# Description

This notebook reads clustering results taking the top 4 partitions with more clusters, and analyzes each cluster providing a list of latent variables (LV) that are driving that cluster. For example, for the hypertension traits, it might find an LV with genes expressed in cardiomyocytes or other potentially related cell types.

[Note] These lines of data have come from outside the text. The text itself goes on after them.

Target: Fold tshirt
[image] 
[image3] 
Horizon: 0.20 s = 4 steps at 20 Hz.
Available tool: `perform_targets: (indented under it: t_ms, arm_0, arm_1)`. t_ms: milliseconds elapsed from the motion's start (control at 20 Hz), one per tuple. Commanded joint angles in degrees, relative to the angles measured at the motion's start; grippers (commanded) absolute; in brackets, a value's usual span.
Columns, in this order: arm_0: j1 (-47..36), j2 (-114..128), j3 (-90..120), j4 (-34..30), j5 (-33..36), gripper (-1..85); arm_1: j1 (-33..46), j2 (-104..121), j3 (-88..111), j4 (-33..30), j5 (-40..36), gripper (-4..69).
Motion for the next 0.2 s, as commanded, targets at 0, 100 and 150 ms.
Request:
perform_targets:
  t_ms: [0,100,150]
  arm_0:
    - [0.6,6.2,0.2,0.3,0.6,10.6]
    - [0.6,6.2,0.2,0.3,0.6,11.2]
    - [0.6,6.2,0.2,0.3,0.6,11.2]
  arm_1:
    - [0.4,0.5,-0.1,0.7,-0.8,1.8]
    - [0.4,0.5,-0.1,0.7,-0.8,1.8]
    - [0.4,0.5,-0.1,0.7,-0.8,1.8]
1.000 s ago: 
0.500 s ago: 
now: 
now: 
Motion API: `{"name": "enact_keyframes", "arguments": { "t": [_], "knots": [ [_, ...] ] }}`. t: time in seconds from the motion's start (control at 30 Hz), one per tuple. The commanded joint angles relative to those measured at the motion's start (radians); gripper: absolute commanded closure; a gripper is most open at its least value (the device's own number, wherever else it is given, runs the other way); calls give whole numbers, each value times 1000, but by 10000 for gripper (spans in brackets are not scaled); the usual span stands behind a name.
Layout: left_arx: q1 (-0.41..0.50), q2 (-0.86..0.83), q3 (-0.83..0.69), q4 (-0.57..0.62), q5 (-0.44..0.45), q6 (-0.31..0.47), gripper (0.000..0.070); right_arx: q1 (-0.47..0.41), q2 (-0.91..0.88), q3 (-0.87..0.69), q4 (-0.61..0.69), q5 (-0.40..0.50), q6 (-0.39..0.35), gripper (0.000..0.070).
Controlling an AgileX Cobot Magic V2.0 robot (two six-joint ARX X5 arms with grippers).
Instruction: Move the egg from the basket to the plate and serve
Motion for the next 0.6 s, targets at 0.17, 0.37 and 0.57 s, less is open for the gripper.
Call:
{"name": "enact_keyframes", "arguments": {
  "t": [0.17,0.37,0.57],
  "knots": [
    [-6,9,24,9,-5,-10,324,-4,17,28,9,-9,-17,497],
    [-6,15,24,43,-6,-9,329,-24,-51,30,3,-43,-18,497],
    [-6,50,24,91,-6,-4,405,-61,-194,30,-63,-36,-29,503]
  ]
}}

It uses the `papermill` API to run the notebook `interpret_cluster.run.ipynb` (which serves as a template) for each cluster. Results are saved in folder `cluster_analyses`.

# Modules loading

In [1]:
%load_ext autoreload
%autoreload 2

In [2]:
import shutil
import subprocess
from pathlib import Path
from concurrent.futures import ProcessPoolExecutor, as_completed

import pandas as pd
import papermill as pm

import conf

# Load best partitions

In [4]:
CONSENSUS_CLUSTERING_DIR = Path(
    conf.RESULTS["CLUSTERING_DIR"], "consensus_clustering"
).resolve()

display(CONSENSUS_CLUSTERING_DIR)

PosixPath('/home/miltondp/projects/labs/greenelab/phenoplier/base3/results/clustering/consensus_clustering')

In [5]:
input_file = Path(CONSENSUS_CLUSTERING_DIR, "best_partitions_by_k.pkl").resolve()
display(input_file)

PosixPath('/home/miltondp/projects/labs/greenelab/phenoplier/base3/results/clustering/consensus_clustering/best_partitions_by_k.pkl')

In [6]:
best_partitions = pd.read_pickle(input_file)

In [7]:
assert best_partitions.index.is_unique

In [8]:
best_partitions.shape

(59, 4)

In [9]:
best_partitions.head()

Unnamed: 0_level_0,method,partition,ami_mean,selected
k,Unnamed: 1_level_1,Unnamed: 2_level_1,Unnamed: 3_level_1,Unnamed: 4_level_1
11,scc_020,"[0, 0, 0, 0, 0, 0, 0, 0, 0, 0, 0, 0, 0, 0, 0, ...",0.301839,True
10,scc_020,"[0, 0, 0, 0, 0, 0, 0, 0, 0, 0, 0, 0, 0, 0, 0, ...",0.301738,True
9,scc_020,"[0, 0, 0, 0, 0, 0, 0, 0, 0, 0, 0, 0, 0, 0, 0, ...",0.301301,True
4,eac_complete_coassoc_matrix,"[0, 0, 0, 0, 0, 0, 0, 0, 0, 0, 0, 0, 0, 0, 0, ...",0.300385,True
8,scc_020,"[0, 0, 0, 0, 0, 0, 0, 0, 0, 0, 0, 0, 0, 0, 0, ...",0.300171,True


# Select top k partitions

In [10]:
# I take the top 4 partitions (according to their number of clusters).
# These are the partitions that will be analyzed in the manuscript.
selected_partition_ks = best_partitions[best_partitions["selected"]].index.sort_values(
    ascending=False
)[:4]
display(selected_partition_ks)

Int64Index([45, 41, 38, 28], dtype='int64', name='k')

# Run interpretation

In [11]:
CLUSTER_ANALYSIS_OUTPUT_DIR = Path(
    conf.RESULTS["CLUSTERING_INTERPRETATION_OUTPUT_DIR"],
    "cluster_analyses",
).resolve()
display(CLUSTER_ANALYSIS_OUTPUT_DIR)

PosixPath('/home/miltondp/projects/labs/greenelab/phenoplier/nbs/20_cluster_interpretation/cluster_analyses')

In [12]:
CLUSTER_ANALYSIS_OUTPUT_DIR.mkdir(exist_ok=True)

In [13]:
def run_notebook(input_nb, output_nb, parameters):
    pm.execute_notebook(
        input_nb,
        output_nb,
        progress_bar=False,
        parameters=parameters,
    )

In [14]:
for part_k in selected_partition_ks:
    print(f"Partition k:{part_k}", flush=True)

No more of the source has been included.